I thought the ending was a treat. It will horrify some, annoy others. But I loved it. And although I’ll have to tread very carefully with the content and the high mortality rate when I’m reading it to Molly, I reckon she’s going to love it as well.
I closed the book, soppy, sentimental tears in my eyes and then smiled long and wide. A great ending.

Seven Ancient Wonders – Matthew Reilly

August 20, 2006

Seven Ancient Wonders (Amazon Link)

Like I said here, Matthew reilly is my guilty secret author. His work is incredibly fast, undeniably trashy, deliberately designed to be read as a blockbuster movie rather than a book. His plots are always pretty easy to layout.
Hero (or small team) vs Villains (lots of them, usually French, but in this one they’re American or European). Hero is either trapped somewhere and has to get out or looking for something and has to travel the globe to find it. And it always takes place in a sealed environment (Antarctic base, Ancient Temple, Sealed Building etc etc).
Indeed he even goes so far as to put loads of maps and diagrams in so the reader can follow exactly where the hero and bad guys are in the latest high velocity running battle.
And I just lap them up.

In Seven Ancient Wonders the hero is a rugged, Indiana Jones type with a small multinational team, fighting on behalf of a group of smaller nations to save the world from the massed ranks of the Americans and the Europeans by stopping the secret of the seven ancient wonders falling into the wrong hands. The ancient capstone of the great pyramid was secretly removed and split into seven pieces by the ancients and hidden in the Seven Wonders of the Modern World.
Cue round the world dash, lots of racing through caverns, tombs and catacombs (all with little diagrams and maps for us readers), lots of action, the occasional attempt at dialogue, action, guns, lots of traps, action, fast vehicles, chases, a teensy bit of characterisation and then more and more impossible scenarios and action.

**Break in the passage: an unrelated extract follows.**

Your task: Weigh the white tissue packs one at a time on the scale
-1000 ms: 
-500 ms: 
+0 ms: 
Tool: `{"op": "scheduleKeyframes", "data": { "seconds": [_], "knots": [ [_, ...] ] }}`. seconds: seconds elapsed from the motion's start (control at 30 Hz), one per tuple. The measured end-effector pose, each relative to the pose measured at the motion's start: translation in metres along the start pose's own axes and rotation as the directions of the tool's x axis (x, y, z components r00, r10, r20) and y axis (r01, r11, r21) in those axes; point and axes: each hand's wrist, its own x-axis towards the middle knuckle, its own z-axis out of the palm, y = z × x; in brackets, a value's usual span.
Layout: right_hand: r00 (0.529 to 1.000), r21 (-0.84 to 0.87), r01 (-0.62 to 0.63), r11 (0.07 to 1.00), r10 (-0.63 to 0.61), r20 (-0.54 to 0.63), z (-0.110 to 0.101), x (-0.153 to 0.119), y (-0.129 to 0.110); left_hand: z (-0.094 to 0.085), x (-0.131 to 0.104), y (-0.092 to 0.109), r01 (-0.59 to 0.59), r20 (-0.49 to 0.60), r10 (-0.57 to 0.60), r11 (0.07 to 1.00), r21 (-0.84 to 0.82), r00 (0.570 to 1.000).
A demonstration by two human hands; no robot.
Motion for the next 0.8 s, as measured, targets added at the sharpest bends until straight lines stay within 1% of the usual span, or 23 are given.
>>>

Seven Ancient Wonders did test my patience slightly. Normally he really just throws you in straight away, no bother with characterisation or any of that nonsense, straight into the chase and get the guns blazing.
But it was over a hundred pages before he really got going and over 300 pages before he did the thing that all of his books do at some point. He always writes something in his books that is so impossible, so unbelievable that you have to just give in to it, laugh at the wonder of the set-up and go with it all the way to the end (often in one sitting from this point on).
In Seven Ancient Wonders it was the part where the hero, on the run in Paris, manages to roll the bus he and his team are escaping on, through 360 degrees and continue their escape.
I know.
Fantastically unlikely isn’t it.

Like I said, guilty secret author, I make no defense for it, except that it’s fun for a while.

Mobius Dick by Andrew Crumey.

August 13, 2006

Mobius Dick (Amazon link)

A while ago (link) I wrote about how I didn’t know whether it was me our the book at fault when I found myself losing interest in Mobius Dick.

Well I finished it on holiday in Anglesey and I’ve decided it’s definitely the book at fault.
It was meant to be a:

“dazzlingly inventive story that blends techno-thriller, historical fantasy,
philosophy and farce”

It was actually non of these things.
It was a big mess of badly constructed ideas & all of these badly constructed ideas were then pretty poorly executed. I was really hoping for great things from this and I was bloody disappointed.
The basic idea was that John Ringer receives a mysterious text message which then takes him in search of a woman he used to know. On the way we journey through the work of Schrodinger, Mann, Schumann, Melville and more. Until the end, where the quantum theories and parallel world theories come crashing down to end the story in a deeply disappointing manner.
I’ve read countless comic book explanations of this sort of thing and even the worst of them was better than this.

Ho hum, onwards to a bit of Martin Amis now….

(Update – the Amis will have to wait, 50 pages in. It’s Matthew Reilly time!)